An event which may have special resonance with Fermanagh's Polish community sees an award-winning piece of animation coming to the Clinton Centre in Enniskillen from this Friday.
The short film won the best animation award earlier this year at the Galway Film Festival where the judges described it as "a film of emotional depth and technical sophistication".
The Polish Language is an animated film-poem about the subversive force of art and the renewal of poetry in the Polish language. Based on the poem of the same title, the film pays homage to the revitalisation of poetry in the Polish language in the 20th century. Using hand-drawn, stop-motion, time-lapse and computer techniques, the poem unfolds onscreen with typography as a key visual element. Its visual style is loosely based on underground publications in Poland in the 1970s and 1980s.

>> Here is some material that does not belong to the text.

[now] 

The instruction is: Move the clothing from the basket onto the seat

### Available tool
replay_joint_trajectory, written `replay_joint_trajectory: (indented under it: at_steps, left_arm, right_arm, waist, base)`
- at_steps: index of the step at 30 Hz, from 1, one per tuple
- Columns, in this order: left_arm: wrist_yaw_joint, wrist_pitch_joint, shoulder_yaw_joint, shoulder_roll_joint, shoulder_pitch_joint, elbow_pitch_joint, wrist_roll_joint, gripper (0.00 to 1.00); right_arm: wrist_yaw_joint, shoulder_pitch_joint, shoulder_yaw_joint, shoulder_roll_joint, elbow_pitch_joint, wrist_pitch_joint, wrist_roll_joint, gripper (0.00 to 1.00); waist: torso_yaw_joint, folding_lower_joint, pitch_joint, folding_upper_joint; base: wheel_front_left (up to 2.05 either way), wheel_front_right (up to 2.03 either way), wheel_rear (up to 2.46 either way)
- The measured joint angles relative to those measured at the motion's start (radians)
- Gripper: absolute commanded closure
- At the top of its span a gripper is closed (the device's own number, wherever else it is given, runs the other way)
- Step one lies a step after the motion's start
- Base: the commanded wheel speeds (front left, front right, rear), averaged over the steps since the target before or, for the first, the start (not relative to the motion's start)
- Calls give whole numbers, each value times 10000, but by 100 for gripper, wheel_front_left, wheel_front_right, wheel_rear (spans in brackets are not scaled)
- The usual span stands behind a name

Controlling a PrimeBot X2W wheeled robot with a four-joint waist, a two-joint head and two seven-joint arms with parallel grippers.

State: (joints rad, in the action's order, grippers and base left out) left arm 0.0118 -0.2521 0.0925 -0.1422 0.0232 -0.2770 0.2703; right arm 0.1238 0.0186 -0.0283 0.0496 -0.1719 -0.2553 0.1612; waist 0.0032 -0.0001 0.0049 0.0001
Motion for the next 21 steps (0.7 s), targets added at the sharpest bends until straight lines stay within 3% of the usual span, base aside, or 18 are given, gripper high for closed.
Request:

A chorus of voices sampling poems in Polish, woven together with original music by Justin Spooner, combine to create a powerful score. It has been described as a a playful and solemn journey into the sensuality, beauty and power of language.
From Donegal and currently based in Chicago, Orla Mc Hardy has a background in fine art and graduated with a degree in animation in 2007. Since then her films have screened nationally and internationally, in film festivals and as part of group exhibitions.
Alice Lyons was born in New Jersey and has lived in County Roscommon since 1998. She is the recipient of the Patrick Kavanagh Award for Poetry and the Ireland Chair of Poetry Award.
'The Polish Language' opens at The Higher Bridges Gallery in The Clinton Centre Enniskillen, Fermanagh on Friday 30 October at 8pm, and the exhibition then continues to the 30th November 2009.